The security vendor of course pushed the monitoring. I have some experience in that business so I didn't feel that I needed a central station. I just wanted to be notified. You can easily integrate any types of controllers with this (like an X10) and video cameras etc.

Bottom line: There are tons of people with legacy alarm systems. Even just a hardware device that sat on the existing analog POTS line and sent the signals over the Internet to a place that would then send a txt message to a users phone would be a good place to start.



+1 on the Elk M1 Gold. If you're a hacker, you should definitely buy the haker's security system. You can then choose what kind of monitoring you'd like. I go with a local independent security monitoring company that costs about $8 per month. You can also set it up for self-monitoring. I wrote a review of the Elk M1 a while back: http://www.osnews.com/story/22206/Building_the_Wired_Home_El...


Great article. I ended up having to buy a laptop PC because you can't run the Elk software for config on a Mac under boot camp etc.

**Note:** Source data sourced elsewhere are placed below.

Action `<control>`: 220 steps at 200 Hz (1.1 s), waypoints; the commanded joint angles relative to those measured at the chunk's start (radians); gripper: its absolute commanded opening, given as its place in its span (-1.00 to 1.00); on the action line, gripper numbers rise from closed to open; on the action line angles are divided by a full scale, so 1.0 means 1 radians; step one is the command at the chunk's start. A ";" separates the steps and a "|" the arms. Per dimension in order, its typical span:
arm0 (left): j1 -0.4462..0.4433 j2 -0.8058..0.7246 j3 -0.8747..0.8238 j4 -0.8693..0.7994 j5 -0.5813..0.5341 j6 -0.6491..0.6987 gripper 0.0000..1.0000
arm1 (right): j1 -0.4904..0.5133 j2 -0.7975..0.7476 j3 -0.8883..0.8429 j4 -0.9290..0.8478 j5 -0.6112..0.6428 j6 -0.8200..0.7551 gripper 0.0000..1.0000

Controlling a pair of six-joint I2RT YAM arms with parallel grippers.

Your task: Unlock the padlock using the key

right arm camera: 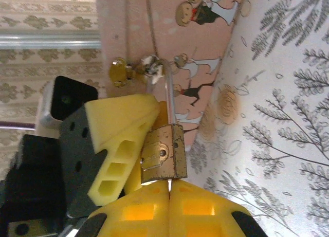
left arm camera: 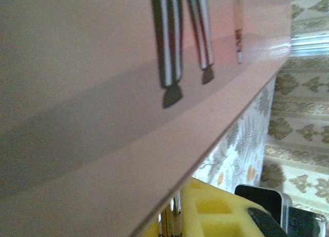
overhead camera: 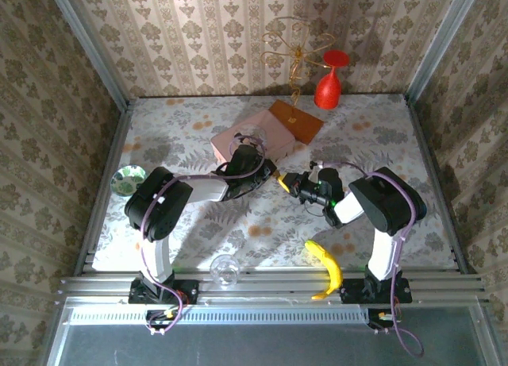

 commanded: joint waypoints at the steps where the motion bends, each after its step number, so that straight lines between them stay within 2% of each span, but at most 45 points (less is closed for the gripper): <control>1: -0.058 -0.021 -0.008 0.121 0.187 -0.044 -1.00 | -0.002 -0.043 0.049 0.108 0.043 0.052 -1.00; 4: -0.059 -0.020 -0.008 0.125 0.188 -0.048 -1.00 | -0.002 -0.039 0.052 0.104 0.039 0.052 -1.00; 17: -0.058 -0.022 -0.008 0.118 0.185 -0.056 -1.00 | -0.003 -0.023 0.056 0.103 0.027 0.053 -0.55; 30: -0.057 -0.024 -0.006 0.091 0.176 -0.056 -1.00 | -0.003 -0.010 0.046 0.076 0.022 0.041 -0.30; 80: -0.050 -0.018 -0.022 0.037 0.132 -0.058 -1.00 | -0.008 -0.056 -0.004 -0.115 0.041 -0.089 -0.08; 96: -0.047 -0.019 -0.024 0.025 0.128 -0.062 -1.00 | -0.007 -0.124 -0.008 -0.235 0.059 -0.152 -0.06; 119: -0.046 -0.028 -0.013 -0.001 0.127 -0.053 -1.00 | -0.006 -0.268 0.011 -0.518 0.108 -0.294 -0.01; 150: -0.041 -0.034 -0.008 -0.023 0.121 -0.056 -1.00 | 0.003 -0.477 0.060 -0.938 0.265 -0.508 0.00; 168: -0.036 -0.037 -0.008 -0.024 0.126 -0.065 -1.00 | 0.023 -0.578 0.101 -1.123 0.357 -0.664 -0.08; 192: -0.032 -0.043 0.002 -0.057 0.143 -0.068 -1.00 | 0.128 -0.607 0.207 -1.341 0.540 -0.880 -0.28; 220: -0.027 -0.052 0.012 -0.094 0.157 -0.065 -1.00 | 0.232 -0.540 0.318 -1.451 0.646 -1.070 -0.37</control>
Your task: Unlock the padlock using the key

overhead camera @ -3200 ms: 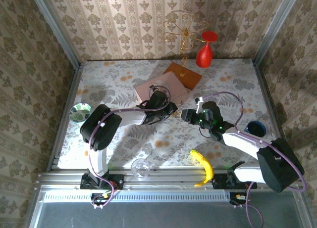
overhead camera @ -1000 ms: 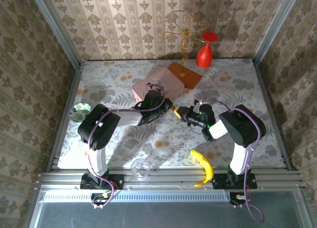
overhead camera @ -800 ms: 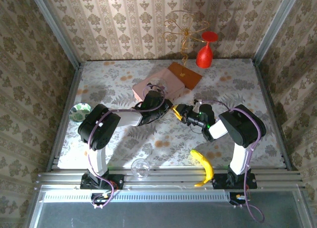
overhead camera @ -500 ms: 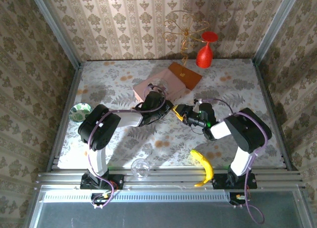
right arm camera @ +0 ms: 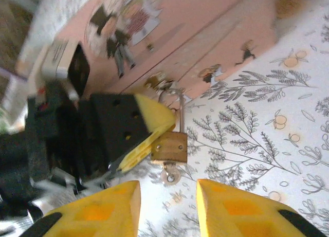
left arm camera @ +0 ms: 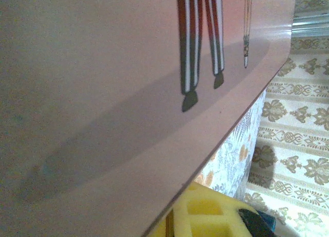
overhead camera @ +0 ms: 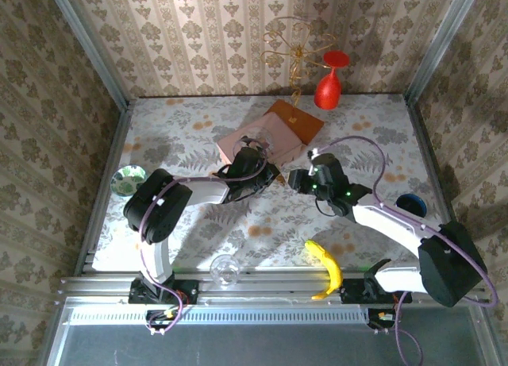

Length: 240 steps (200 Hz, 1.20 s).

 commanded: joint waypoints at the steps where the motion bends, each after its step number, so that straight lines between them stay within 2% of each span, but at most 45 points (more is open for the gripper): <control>1: -0.002 -0.031 0.023 -0.060 0.100 -0.029 -1.00 | 0.073 0.052 0.086 -0.238 0.185 -0.264 -0.37; 23: 0.001 -0.039 0.021 -0.074 0.099 -0.028 -1.00 | 0.125 0.134 0.150 -0.285 0.250 -0.354 -0.39; 64: 0.004 -0.037 0.023 -0.078 0.108 -0.033 -1.00 | 0.158 0.222 0.209 -0.301 0.257 -0.417 -0.36; 151: 0.007 -0.026 0.039 -0.094 0.124 -0.033 -1.00 | 0.184 0.313 0.286 -0.307 0.285 -0.457 -0.27; 240: 0.005 -0.027 0.042 -0.097 0.127 -0.033 -1.00 | 0.185 0.353 0.298 -0.278 0.321 -0.460 -0.37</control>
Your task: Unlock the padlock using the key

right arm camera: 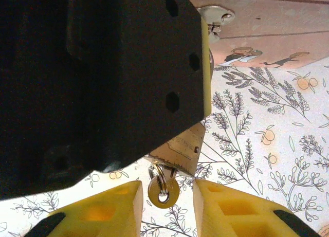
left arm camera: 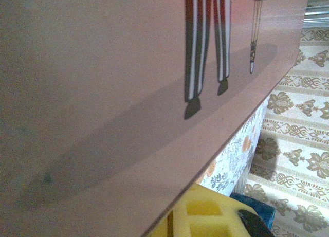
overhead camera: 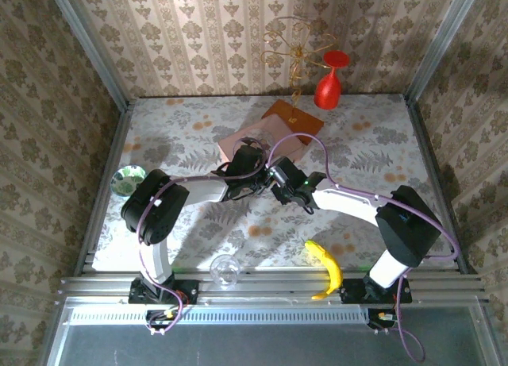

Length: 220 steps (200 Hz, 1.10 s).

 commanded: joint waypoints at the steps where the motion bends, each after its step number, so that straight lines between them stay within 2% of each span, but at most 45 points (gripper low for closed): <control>1: -0.004 -0.012 0.022 -0.018 0.083 -0.028 -1.00 | 0.006 0.010 0.028 0.006 0.042 -0.011 -0.37; 92: -0.007 -0.005 0.020 -0.014 0.100 -0.033 -1.00 | 0.004 0.020 0.024 0.065 0.027 0.014 -0.72; 105: -0.007 -0.006 0.017 -0.011 0.100 -0.033 -1.00 | -0.007 0.016 0.016 0.083 0.002 0.030 -0.86; 127: -0.006 -0.008 0.011 -0.011 0.102 -0.031 -1.00 | -0.056 -0.002 -0.018 0.133 -0.116 0.095 -1.00; 175: -0.008 -0.014 0.005 -0.006 0.103 -0.023 -1.00 | -0.255 -0.024 -0.168 0.410 -0.584 0.360 -1.00; 220: -0.008 -0.014 -0.003 0.011 0.104 -0.025 -1.00 | -0.374 0.064 -0.248 0.699 -0.851 0.601 -1.00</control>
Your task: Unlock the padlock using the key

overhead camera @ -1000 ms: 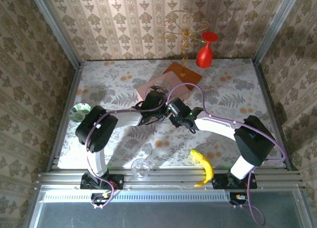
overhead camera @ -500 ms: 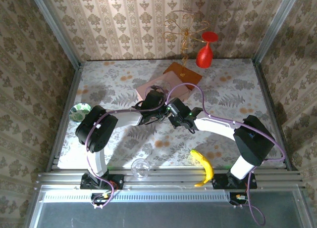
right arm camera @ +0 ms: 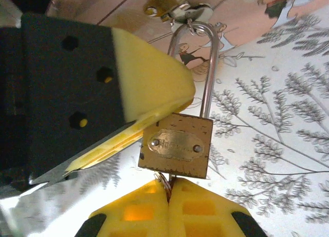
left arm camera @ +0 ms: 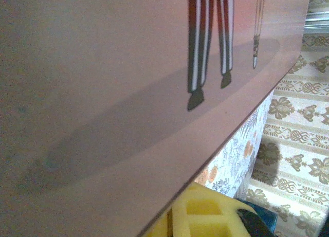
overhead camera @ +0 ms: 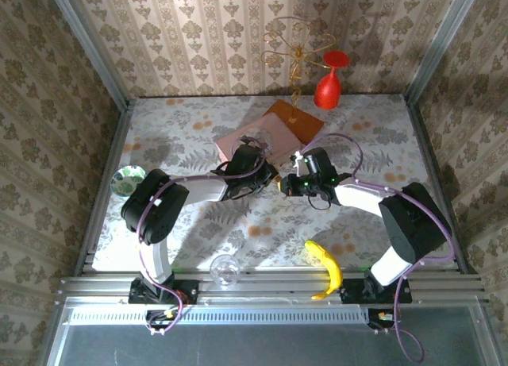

One thing to point out to anyone using a security company to install this. My installer left the system password less and you could telnet into it. In his mind he thought he had secured it. Simply going outside our network and using telnet you could get right in though which is how I checked what he said (he didn't know enough to do that). I'd imagine there are quite a few of these open ports right now out there.